Neulich auf dem Sportplatz: Ich schaute mir ein Fußballspiel an, da höre ich die liebliche Stimme eines Herrenspielers, wie er zu einem anderen sagt: „Ich finde den Vereinsbeitrag von 15 Euro im Monat aber ganz schön hoch, in meinen alten Verein habe ich nur 12 Euro bezahlt.“ Sofort schwoll mir der Kamm an, ich stand auf, ging zu dem jungen Mann und rechnete ihm ruhig und sachlich vor: „Deine 15 Euro im Monat bei 8-mal Training und 4 Spielen bedeuten pro Einheit 1 Euro 25. Davon werden die Trainer, das Flutlicht, das Wasser, der Strom, die Platzpflege, die Putzfrau, ja, auch die Bälle, der Schiedsrichter, ein Teil der Trainingsanzüge und Trikots bezahlt – geschweige von Umbauten und weiteren Materialbeschaffungen. Um es deutlich zu sagen: Wenn das Flutlicht angeht, dann ist Dein Vereinsbeitrag weg! Ginge es nach mir, dann würde jeder Herrenspieler 50 oder 100 Euro im Monat zahlen.“ Große Augen auf der anderen Seite, Antwort: „So habe ich das noch gar nicht gesehen.“ Meine Antwort: „Deshalb habe ich es erklärt.“

 

Das Thema Vereinsbeitrag zieht sich wie ein roter Faden durch alle Klubs. Die Kosten der Vereine steigen, überall wird im Alltag mehr verlangt, nur der Beitrag liegt immer noch im Jahr 1970 – wir leisten ja ehrenamtliche Arbeit! Eine Flasche Mischer nach dem Spiel für 30 Euro – kein Problem! Eine Kiste Bier für 25 Euro – Prost! Und am Wochenende in der „Disse“ sitzt der Euro auch recht locker. Doch beim Beitrag ist das Portemonnaie plötzlich ganz klamm ... Und soll der Beitrag um 1 oder 2 Euro nach gefühlten 50 Jahren erhöht werden, dann gibt es im Vorfeld endlose Diskussionen und Rechenexempel, wie man den Beitrag angemessen anpassen kann, sodass niemand sich gezwungen sieht den Verein zu verlassen.

 

Noch schöner ist es bei den Kindern: 6 oder 8 Euro im Monat, das sind bei vier Mal Training und vier Spiele satte 1 Euro pro Einheit. Während die Musikschule 25 Euro und der Englischunterricht 30 Euro im Monat kosten (wohlgemerkt für 4 x 45 Minuten im Monat), auch für Tennis, Reiten oder Musikunterricht ordentlich bezahlt wird, ist die Tätigkeit der Vereine pro Stunde nur 1 Kugel Eis wert. Problem: 15 Kinder zahlen 90 Euro in die Vereinskasse, ein Jugendtrainer erhält 10 Euro pro Trainingsstunde = 40 Euro/Monat; da es zwei Trainer gibt, kommen da 80 Euro zusammen – schade, die Spiele, endlosen Hallenturniere, Fahrten mit dem eigenen Auto ... werden nicht bezahlt – wovon auch? Und wenn zwei Mal in der Woche je 90 Minuten trainiert wird – richtig, dann macht der Verein im Monat 40 Euro Miese! 

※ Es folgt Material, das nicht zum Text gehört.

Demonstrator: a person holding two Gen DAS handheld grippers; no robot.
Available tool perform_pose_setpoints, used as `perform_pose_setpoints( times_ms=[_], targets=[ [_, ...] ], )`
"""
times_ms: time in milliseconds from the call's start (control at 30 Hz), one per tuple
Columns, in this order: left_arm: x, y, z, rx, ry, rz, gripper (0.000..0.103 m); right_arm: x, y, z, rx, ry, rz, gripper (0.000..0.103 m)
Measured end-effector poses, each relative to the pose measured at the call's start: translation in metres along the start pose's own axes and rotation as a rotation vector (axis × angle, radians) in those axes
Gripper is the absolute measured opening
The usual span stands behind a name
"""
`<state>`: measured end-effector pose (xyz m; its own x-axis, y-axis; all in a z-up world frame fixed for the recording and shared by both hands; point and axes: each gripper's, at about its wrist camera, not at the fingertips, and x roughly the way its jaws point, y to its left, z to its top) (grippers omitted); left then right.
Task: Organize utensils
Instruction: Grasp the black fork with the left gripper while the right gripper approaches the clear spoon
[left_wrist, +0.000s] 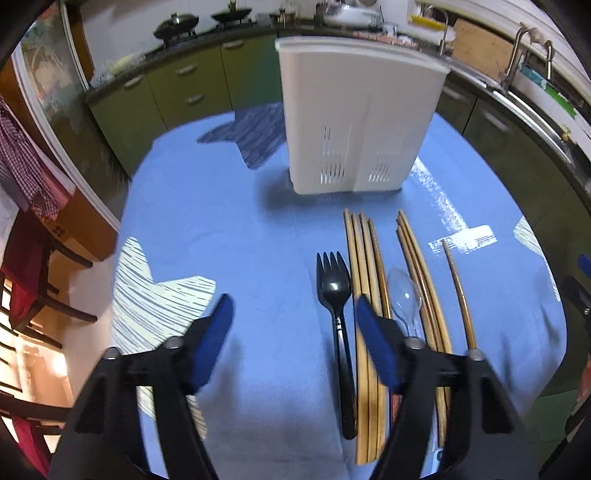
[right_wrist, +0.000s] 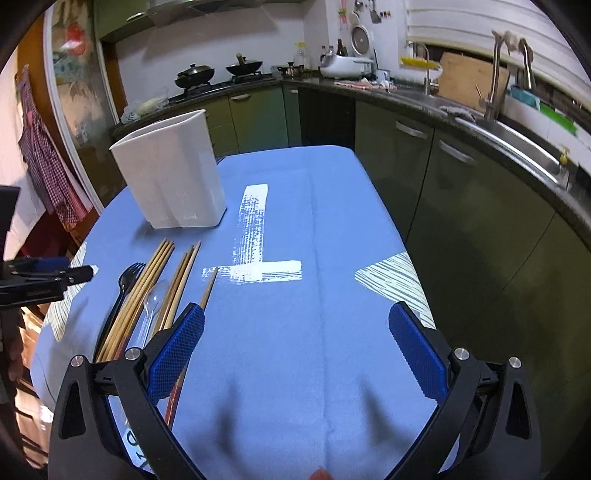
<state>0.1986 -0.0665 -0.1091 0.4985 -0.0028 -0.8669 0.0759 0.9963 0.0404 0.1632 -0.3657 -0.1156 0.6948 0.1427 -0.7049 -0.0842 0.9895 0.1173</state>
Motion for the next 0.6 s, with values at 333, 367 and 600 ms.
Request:
perform_pose_setpoints(
  times_ms=[333, 367, 600],
  targets=[
    [0.035, -0.018, 0.002, 0.043, 0.167, -0.014, 0.022, 0.013, 0.001, 0.012, -0.003, 0.082, 0.051, 0.099],
    [0.038, -0.019, 0.003, 0.045, 0.174, -0.013, 0.022, 0.014, 0.002, 0.012, -0.005, 0.084, 0.055, 0.099],
    [0.053, -0.028, 0.007, 0.062, 0.221, -0.025, 0.013, 0.017, 0.003, 0.013, -0.017, 0.101, 0.072, 0.096]
  ],
)
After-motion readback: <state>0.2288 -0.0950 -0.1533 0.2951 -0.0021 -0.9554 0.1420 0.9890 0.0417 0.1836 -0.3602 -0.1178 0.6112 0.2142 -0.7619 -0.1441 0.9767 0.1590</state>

Und woher kommt das Geld für die Anschaffungen wie Bälle, Leibchen, Trikots oder Trainingsanzüge? Richtig, das organisieren die Ehrenamtlichen! Bleibt die Frage zu stellen: Was ist die ehrenamtliche Tätigkeit wert – und wie soll man jemanden dafür begeistern, wenn man nicht einmal seine eigenen Kosten herausbekommt?! Überall das gleiche Stöhnen: „Wir finden keine Jugendtrainer, niemand hat Zeit!“ Genau, warum sollte jemand sich die Zeit nehmen? Und trotzdem stellen sich so viele Menschen auf den Platz, geben alles, damit die Kinder Spaß haben, sie verzichten auf das Trainergeld, kaufen dafür nach einem Spiel lieber Getränke oder Eis. 

Apropos Eis: Vor einigen Tagen saß ich in einer Eisdiele, sah eine Jugendmannschaft, deren Trainer allen Kids zu 2 große Kugeln Eis einlud. Auch die Eltern schleckten genüsslich Eis. Neunzig Prozent der Kinder waren nach der Portion satt, nur ein junge nicht, der bekam von seiner Mutter noch zwei Kugel gekauft, die er natürlich nicht schaffte. Im gleichen Atemzug der Bestellung sagte die Mutter: „Ich finde ja, der Vereinsbeitrag von 8 Euro im Monat ist zu hoch ...“ Ich zuckte, wollte schon aufstehen und meine Rechnung vorpredigen, aber ich habe es gelassen. Denn wie soll man solchen Leuten noch etwas erklären?